**Your assignment:**
Once you have read the data below, print all of it exactly.

++++

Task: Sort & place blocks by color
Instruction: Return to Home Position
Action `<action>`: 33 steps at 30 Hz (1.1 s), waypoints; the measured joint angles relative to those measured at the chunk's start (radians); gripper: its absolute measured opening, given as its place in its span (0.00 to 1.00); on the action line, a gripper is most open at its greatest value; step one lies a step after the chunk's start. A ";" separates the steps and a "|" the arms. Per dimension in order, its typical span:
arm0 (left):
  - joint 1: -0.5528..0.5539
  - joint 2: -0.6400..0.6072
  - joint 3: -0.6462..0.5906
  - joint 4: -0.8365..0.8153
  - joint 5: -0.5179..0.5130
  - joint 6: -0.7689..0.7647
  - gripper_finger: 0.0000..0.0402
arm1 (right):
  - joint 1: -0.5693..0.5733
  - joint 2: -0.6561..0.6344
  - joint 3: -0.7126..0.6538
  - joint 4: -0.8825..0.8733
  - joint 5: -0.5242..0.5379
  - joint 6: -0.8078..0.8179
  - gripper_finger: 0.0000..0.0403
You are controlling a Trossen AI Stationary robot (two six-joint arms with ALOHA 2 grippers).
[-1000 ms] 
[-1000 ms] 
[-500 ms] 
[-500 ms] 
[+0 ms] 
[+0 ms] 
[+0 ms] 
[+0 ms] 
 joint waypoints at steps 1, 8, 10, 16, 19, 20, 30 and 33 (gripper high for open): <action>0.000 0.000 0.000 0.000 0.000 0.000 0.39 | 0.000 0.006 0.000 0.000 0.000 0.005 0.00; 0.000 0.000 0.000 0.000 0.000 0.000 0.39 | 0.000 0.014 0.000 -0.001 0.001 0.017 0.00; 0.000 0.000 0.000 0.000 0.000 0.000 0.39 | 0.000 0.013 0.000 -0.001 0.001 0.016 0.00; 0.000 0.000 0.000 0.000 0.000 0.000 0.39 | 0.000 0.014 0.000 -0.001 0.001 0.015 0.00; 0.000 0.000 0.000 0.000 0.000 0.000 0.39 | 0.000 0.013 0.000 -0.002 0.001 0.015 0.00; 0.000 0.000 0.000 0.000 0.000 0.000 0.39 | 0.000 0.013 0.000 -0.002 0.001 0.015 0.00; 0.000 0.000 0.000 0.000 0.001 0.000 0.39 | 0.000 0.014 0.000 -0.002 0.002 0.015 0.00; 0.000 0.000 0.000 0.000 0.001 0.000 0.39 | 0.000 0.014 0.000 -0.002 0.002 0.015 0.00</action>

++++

**Result for this exercise:**
Task: Sort & place blocks by color
Instruction: Return to Home Position
Action `<action>`: 33 steps at 30 Hz (1.1 s), waypoints; the measured joint angles relative to those measured at the chunk's start (radians); gripper: its absolute measured opening, given as its place in its span (0.00 to 1.00); on the action line, a gripper is most open at its greatest value; step one lies a step after the chunk's start. A ";" separates the steps and a "|" the arms. Per dimension in order, its typical span:
arm0 (left):
  - joint 1: -0.5528..0.5539
  - joint 2: -0.6400..0.6072
  - joint 3: -0.6462..0.5906
  - joint 4: -0.8365..0.8153
  - joint 5: -0.5179..0.5130
  - joint 6: -0.7689..0.7647
  - gripper_finger: 0.0000..0.0402
arm1 (right):
  - joint 1: -0.5693..0.5733
  - joint 2: -0.6561..0.6344
  - joint 3: -0.7126..0.6538
  - joint 4: -0.8825..0.8733
  - joint 5: -0.5242..0.5379
  - joint 6: -0.8078..0.8179
  - gripper_finger: 0.0000..0.0403
You are controlling a Trossen AI Stationary robot (two six-joint arms with ALOHA 2 grippers).
[-1000 ms] 
[-1000 ms] 
[-500 ms] 
[-500 ms] 
[+0 ms] 
[+0 ms] 
[+0 ms] 
[+0 ms] 
 joint waypoints at steps 1, 8, 10, 16, 19, 20, 30 and 33 (gripper high for open): <action>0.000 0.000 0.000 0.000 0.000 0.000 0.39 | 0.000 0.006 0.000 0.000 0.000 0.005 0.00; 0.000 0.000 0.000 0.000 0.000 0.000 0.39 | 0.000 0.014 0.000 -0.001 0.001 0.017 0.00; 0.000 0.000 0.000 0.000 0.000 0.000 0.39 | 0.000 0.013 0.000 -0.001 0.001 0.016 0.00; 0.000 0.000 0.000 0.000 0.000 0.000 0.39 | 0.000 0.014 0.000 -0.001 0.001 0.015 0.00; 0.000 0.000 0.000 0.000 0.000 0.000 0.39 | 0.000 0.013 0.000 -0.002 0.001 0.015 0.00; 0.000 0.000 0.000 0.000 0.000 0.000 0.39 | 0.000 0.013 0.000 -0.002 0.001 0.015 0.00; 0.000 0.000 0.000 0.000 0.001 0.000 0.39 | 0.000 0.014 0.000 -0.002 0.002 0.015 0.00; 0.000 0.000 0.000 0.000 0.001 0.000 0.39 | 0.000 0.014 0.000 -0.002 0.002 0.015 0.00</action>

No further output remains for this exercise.